§ **TASK REQUIREMENTS**: Although the entries contain pictures, repeat only their words, exactly as written.

•••••

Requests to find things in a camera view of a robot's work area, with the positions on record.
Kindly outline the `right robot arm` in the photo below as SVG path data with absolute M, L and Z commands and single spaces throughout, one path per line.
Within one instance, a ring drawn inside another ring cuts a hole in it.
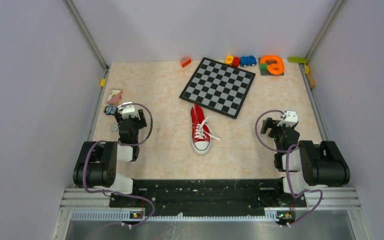
M 351 172 L 337 144 L 331 140 L 300 140 L 295 128 L 268 117 L 260 131 L 274 140 L 274 167 L 280 172 L 289 170 L 293 191 L 347 185 Z

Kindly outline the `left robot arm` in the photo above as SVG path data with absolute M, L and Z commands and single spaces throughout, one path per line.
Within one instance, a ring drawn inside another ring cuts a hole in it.
M 133 188 L 134 180 L 117 173 L 117 163 L 134 162 L 139 157 L 139 131 L 147 127 L 144 111 L 116 111 L 117 141 L 85 141 L 73 170 L 73 183 L 82 188 L 119 192 L 129 207 L 140 202 L 139 191 Z

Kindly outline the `red canvas sneaker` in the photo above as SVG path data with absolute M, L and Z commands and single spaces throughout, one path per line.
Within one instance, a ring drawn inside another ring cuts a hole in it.
M 212 140 L 221 139 L 209 127 L 209 118 L 205 116 L 203 109 L 193 103 L 190 109 L 191 120 L 191 144 L 198 155 L 205 155 L 209 152 Z

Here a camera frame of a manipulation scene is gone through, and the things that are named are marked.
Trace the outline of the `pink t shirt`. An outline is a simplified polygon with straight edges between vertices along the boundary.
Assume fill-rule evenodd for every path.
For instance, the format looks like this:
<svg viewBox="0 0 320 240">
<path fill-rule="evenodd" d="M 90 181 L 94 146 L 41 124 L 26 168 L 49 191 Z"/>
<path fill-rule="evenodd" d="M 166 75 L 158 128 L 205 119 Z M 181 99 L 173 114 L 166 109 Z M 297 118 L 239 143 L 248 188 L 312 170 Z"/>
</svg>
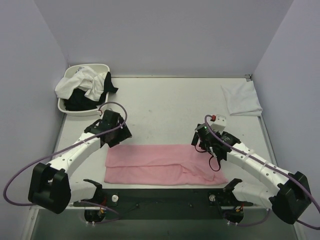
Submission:
<svg viewBox="0 0 320 240">
<path fill-rule="evenodd" d="M 217 186 L 228 180 L 208 153 L 187 144 L 120 144 L 108 149 L 104 182 L 109 184 Z"/>
</svg>

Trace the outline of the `white plastic basket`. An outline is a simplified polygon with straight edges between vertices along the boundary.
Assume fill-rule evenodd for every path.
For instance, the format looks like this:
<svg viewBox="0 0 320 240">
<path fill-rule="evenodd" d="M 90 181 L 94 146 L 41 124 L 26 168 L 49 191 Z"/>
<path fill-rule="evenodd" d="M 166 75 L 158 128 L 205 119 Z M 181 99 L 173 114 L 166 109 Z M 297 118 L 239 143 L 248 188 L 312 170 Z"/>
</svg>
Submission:
<svg viewBox="0 0 320 240">
<path fill-rule="evenodd" d="M 97 115 L 99 106 L 107 102 L 108 94 L 117 90 L 107 65 L 74 65 L 65 71 L 55 88 L 57 106 L 61 112 L 71 116 Z"/>
</svg>

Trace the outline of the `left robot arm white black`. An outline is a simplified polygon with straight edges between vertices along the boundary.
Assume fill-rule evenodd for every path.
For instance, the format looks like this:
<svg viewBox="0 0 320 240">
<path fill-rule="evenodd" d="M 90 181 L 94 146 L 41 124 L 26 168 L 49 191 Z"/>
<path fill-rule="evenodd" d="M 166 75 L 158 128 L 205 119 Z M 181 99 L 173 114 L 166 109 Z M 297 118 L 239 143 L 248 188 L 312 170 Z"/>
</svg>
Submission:
<svg viewBox="0 0 320 240">
<path fill-rule="evenodd" d="M 70 177 L 104 145 L 112 148 L 131 137 L 121 114 L 106 110 L 102 118 L 89 125 L 68 150 L 33 168 L 28 200 L 56 214 L 62 213 L 73 202 L 87 201 L 92 206 L 101 204 L 105 199 L 101 183 L 88 178 L 71 183 Z"/>
</svg>

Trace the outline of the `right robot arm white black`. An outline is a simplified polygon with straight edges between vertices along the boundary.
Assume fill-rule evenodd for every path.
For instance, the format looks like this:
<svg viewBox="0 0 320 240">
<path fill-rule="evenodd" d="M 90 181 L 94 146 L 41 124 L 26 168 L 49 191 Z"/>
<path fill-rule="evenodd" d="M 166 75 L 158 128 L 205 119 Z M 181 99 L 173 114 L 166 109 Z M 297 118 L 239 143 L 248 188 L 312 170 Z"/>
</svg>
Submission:
<svg viewBox="0 0 320 240">
<path fill-rule="evenodd" d="M 222 189 L 230 203 L 251 203 L 271 209 L 291 225 L 312 203 L 308 179 L 303 173 L 293 174 L 271 164 L 215 124 L 198 124 L 191 144 L 198 145 L 218 162 L 228 161 L 255 178 L 256 183 L 239 178 L 231 180 Z"/>
</svg>

•••••

§ **RESPONSE BOX**:
Requests to find things in a camera view of a robot's work area, with the positions on record.
Kindly outline the `right robot arm` in the photo below as SVG path data with absolute M, L and Z commands and single spaces throughout, one path per line.
Within one instance, a ring drawn inside another ring cuts a hole in it.
M 351 172 L 337 144 L 331 140 L 300 140 L 295 128 L 268 117 L 260 131 L 274 140 L 274 167 L 280 172 L 289 170 L 293 191 L 347 185 Z

Kindly outline the `left robot arm` in the photo above as SVG path data with absolute M, L and Z commands and single spaces throughout, one path per line.
Within one instance, a ring drawn inside another ring cuts a hole in it.
M 133 188 L 134 180 L 117 173 L 117 163 L 134 162 L 139 157 L 139 131 L 147 127 L 144 111 L 116 111 L 117 141 L 85 141 L 73 170 L 73 183 L 82 188 L 119 192 L 129 207 L 140 202 L 139 191 Z

Kindly outline the `red canvas sneaker` in the photo above as SVG path data with absolute M, L and Z commands and single spaces throughout, one path per line.
Within one instance, a ring drawn inside another ring cuts a hole in it.
M 212 140 L 221 139 L 209 127 L 209 118 L 205 116 L 203 109 L 193 103 L 190 109 L 191 120 L 191 144 L 198 155 L 205 155 L 209 152 Z

Here a camera frame of a manipulation scene is gone through, and the things that are named are marked.
Trace the outline of the `pink t shirt`. An outline is a simplified polygon with straight edges between vertices along the boundary.
Assume fill-rule evenodd for every path.
For instance, the format looks like this:
<svg viewBox="0 0 320 240">
<path fill-rule="evenodd" d="M 90 181 L 94 146 L 41 124 L 26 168 L 49 191 Z"/>
<path fill-rule="evenodd" d="M 166 75 L 158 128 L 205 119 Z M 181 99 L 173 114 L 166 109 Z M 297 118 L 239 143 L 248 188 L 312 170 Z"/>
</svg>
Submission:
<svg viewBox="0 0 320 240">
<path fill-rule="evenodd" d="M 217 186 L 228 180 L 208 153 L 187 144 L 120 144 L 108 149 L 104 182 L 109 184 Z"/>
</svg>

Trace the outline of the `white plastic basket`. An outline is a simplified polygon with straight edges between vertices along the boundary.
Assume fill-rule evenodd for every path.
For instance, the format looks like this:
<svg viewBox="0 0 320 240">
<path fill-rule="evenodd" d="M 90 181 L 94 146 L 41 124 L 26 168 L 49 191 Z"/>
<path fill-rule="evenodd" d="M 166 75 L 158 128 L 205 119 Z M 181 99 L 173 114 L 166 109 Z M 297 118 L 239 143 L 248 188 L 312 170 Z"/>
</svg>
Submission:
<svg viewBox="0 0 320 240">
<path fill-rule="evenodd" d="M 97 115 L 99 106 L 107 102 L 108 94 L 117 90 L 107 65 L 74 65 L 65 71 L 55 88 L 57 106 L 61 112 L 71 116 Z"/>
</svg>

Trace the outline of the `left robot arm white black`. An outline is a simplified polygon with straight edges between vertices along the boundary.
Assume fill-rule evenodd for every path.
For instance, the format looks like this:
<svg viewBox="0 0 320 240">
<path fill-rule="evenodd" d="M 90 181 L 94 146 L 41 124 L 26 168 L 49 191 Z"/>
<path fill-rule="evenodd" d="M 166 75 L 158 128 L 205 119 Z M 181 99 L 173 114 L 166 109 Z M 297 118 L 239 143 L 248 188 L 312 170 Z"/>
</svg>
Submission:
<svg viewBox="0 0 320 240">
<path fill-rule="evenodd" d="M 70 177 L 104 145 L 112 148 L 131 137 L 121 114 L 106 110 L 102 118 L 89 125 L 68 150 L 33 168 L 28 200 L 56 214 L 62 213 L 73 202 L 87 201 L 92 206 L 101 204 L 105 199 L 101 183 L 88 178 L 71 183 Z"/>
</svg>

Trace the outline of the `right robot arm white black`. An outline is a simplified polygon with straight edges between vertices along the boundary.
Assume fill-rule evenodd for every path.
For instance, the format looks like this:
<svg viewBox="0 0 320 240">
<path fill-rule="evenodd" d="M 90 181 L 94 146 L 41 124 L 26 168 L 49 191 Z"/>
<path fill-rule="evenodd" d="M 166 75 L 158 128 L 205 119 Z M 181 99 L 173 114 L 166 109 Z M 297 118 L 239 143 L 248 188 L 312 170 Z"/>
</svg>
Submission:
<svg viewBox="0 0 320 240">
<path fill-rule="evenodd" d="M 222 189 L 230 203 L 251 203 L 271 209 L 291 225 L 312 203 L 308 179 L 303 173 L 293 174 L 271 164 L 215 124 L 198 124 L 191 144 L 198 145 L 218 162 L 228 161 L 255 178 L 256 183 L 239 178 L 231 180 Z"/>
</svg>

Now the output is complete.